Este protocolo sirve para proporcionar a los usuarios una metodología conveniente realizar rápidamente nanolithographic patrones con alta uniformidad y tamaño de la función controlable sobre grandes áreas (cm2). Substratos teniendo estos nanopatrones área entonces pueden elaborarse más para una variedad de aplicaciones. Una aplicación importante de esta tecnología es en la generación de superficies nanofabricated para estudios de interacción de la superficie de la célula. Este informe muestra algunos ejemplos ilustrativos del cultivo celular en estos materiales, demostrando control de hMSC morfología por sustratos nanofabricated.

El componente clave de este protocolo es la automatización del procedimiento de alineación (paso 4) que permite la producción altamente uniforme y alto rendimiento de características sobre superficies, hasta resolución de la nanoescala, que permite la rotación rápida de los experimentos de cultivo celular. La litografía de la pluma de polímero realizada utilizando este algoritmo de alineamiento es capaz de generar características a nanoescala dentro de aproximadamente 30 minutos. La reproducibilidad y exactitud de la alineación automática y así la uniformidad de las características de modelado, es sin embargo críticamente dependiente en la calidad de los arreglos de discos de punta de prueba que produce (paso 1 y 2). Algún defecto en su elaboración que sondas embotadas, rotas o ausentes; tales como aire atrapado burbujas (criterio 1.5) o separación incorrecta de las sondas del maestro (paso 1.8) puede resultar en alineación imprecisa y litografía de mala calidad.

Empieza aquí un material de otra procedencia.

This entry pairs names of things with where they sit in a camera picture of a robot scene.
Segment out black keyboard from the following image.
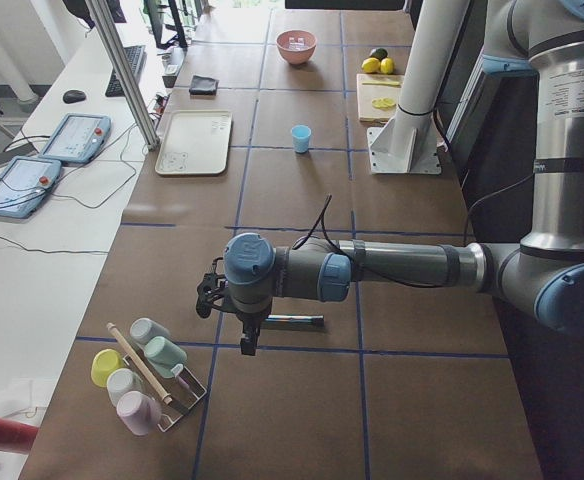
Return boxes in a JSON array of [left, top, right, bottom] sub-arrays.
[[104, 44, 147, 98]]

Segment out steel muddler black tip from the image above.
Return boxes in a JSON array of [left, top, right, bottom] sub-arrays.
[[262, 315, 325, 330]]

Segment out ice cubes pile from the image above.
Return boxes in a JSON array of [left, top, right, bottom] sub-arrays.
[[287, 36, 307, 51]]

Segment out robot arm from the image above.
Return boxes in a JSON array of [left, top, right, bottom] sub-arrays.
[[196, 1, 584, 355]]

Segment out white-grey cup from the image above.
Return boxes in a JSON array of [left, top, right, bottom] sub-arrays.
[[106, 368, 145, 407]]

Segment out light blue cup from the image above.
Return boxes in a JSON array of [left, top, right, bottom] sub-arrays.
[[290, 125, 312, 154]]

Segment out white rack peg cap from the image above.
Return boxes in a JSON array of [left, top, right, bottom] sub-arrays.
[[171, 364, 184, 377]]

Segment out black computer mouse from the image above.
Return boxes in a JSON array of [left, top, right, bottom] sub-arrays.
[[62, 89, 87, 104]]

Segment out blue teach pendant far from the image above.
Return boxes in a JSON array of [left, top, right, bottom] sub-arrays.
[[39, 113, 112, 164]]

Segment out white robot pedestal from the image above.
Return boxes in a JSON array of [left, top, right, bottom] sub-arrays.
[[367, 0, 470, 175]]

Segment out black monitor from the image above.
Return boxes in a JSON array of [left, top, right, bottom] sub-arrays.
[[143, 0, 188, 50]]

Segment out wooden cutting board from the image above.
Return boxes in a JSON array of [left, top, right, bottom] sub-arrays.
[[356, 73, 404, 122]]

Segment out yellow lemon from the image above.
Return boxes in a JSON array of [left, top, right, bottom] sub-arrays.
[[379, 57, 395, 75], [361, 57, 381, 74]]

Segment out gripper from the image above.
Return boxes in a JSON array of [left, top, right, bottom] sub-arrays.
[[236, 302, 262, 355]]

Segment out pink cup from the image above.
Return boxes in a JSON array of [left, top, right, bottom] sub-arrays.
[[116, 391, 162, 436]]

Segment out yellow lemon far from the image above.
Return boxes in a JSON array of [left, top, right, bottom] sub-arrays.
[[379, 57, 395, 75]]

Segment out orange electronics board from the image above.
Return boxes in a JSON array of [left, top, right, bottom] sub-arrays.
[[153, 93, 169, 115]]

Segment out red cylinder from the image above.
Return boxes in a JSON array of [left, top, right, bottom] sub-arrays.
[[0, 418, 39, 454]]

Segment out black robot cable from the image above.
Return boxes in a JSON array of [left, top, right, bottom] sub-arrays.
[[291, 194, 533, 289]]

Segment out blue teach pendant near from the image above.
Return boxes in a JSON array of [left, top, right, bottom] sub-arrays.
[[0, 156, 63, 219]]

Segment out white wire cup rack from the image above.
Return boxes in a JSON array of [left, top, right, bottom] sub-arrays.
[[135, 357, 208, 433]]

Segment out yellow cup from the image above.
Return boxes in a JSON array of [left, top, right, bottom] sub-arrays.
[[90, 349, 124, 388]]

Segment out grey-green cup top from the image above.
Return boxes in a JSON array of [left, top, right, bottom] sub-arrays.
[[129, 317, 171, 348]]

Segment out blue teach pendant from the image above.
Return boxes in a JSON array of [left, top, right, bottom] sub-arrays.
[[39, 113, 112, 164], [0, 156, 63, 219]]

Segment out green lime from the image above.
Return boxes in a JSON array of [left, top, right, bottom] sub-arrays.
[[369, 47, 388, 61]]

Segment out grey folded cloth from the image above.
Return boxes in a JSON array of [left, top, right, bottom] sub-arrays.
[[188, 75, 219, 96]]

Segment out mint green cup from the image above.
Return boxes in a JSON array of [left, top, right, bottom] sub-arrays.
[[143, 336, 187, 378]]

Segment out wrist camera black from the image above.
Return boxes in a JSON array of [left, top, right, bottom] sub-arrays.
[[195, 257, 234, 319]]

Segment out aluminium frame post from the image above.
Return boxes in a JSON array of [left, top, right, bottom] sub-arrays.
[[86, 0, 160, 151]]

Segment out pink bowl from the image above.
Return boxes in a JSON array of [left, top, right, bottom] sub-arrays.
[[276, 30, 317, 65]]

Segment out cream bear tray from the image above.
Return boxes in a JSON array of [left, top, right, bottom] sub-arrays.
[[155, 110, 232, 176]]

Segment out yellow lemon near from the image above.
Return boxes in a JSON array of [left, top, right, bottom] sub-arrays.
[[361, 57, 381, 74]]

Este divulgado método comparte un límite en común con otros métodos de alineación que se basan en la retroalimentación de fuerza. La determinación exacta de cuando las sondas están en contacto con la superficie está limitada por la necesidad de tener en cuenta las vibraciones de fondo causadas por el ambiente y el movimiento de la etapa de la muestra. En general, los sensores tienen una sensibilidad a la fuerza en el régimen µN (2 µN en este caso), pero el algoritmo de alineamiento está diseñado para registrar sólo una fuerza de por lo menos 490 µN como contacto definitivo entre la sonda y la superficie, para evitar cualquier resul ‘falsos positivos’ Ting de ruido de fondo. 13 por lo tanto, este método tiende a producir grandes características (1-2 μm) ya que las sondas deben extendido a una gran distancia en z-eje (con una consecuente mayor fuerza) para registrar el contacto. Para compensar, características más pequeñas pueden generarse mediante la reducción de la z-eje distancia recorrida durante el paso de la litografía (p. ej., entrar en el ajuste ‘Negro’ en el paso 5.2.3.2 como 3 μm en lugar de 5 μm).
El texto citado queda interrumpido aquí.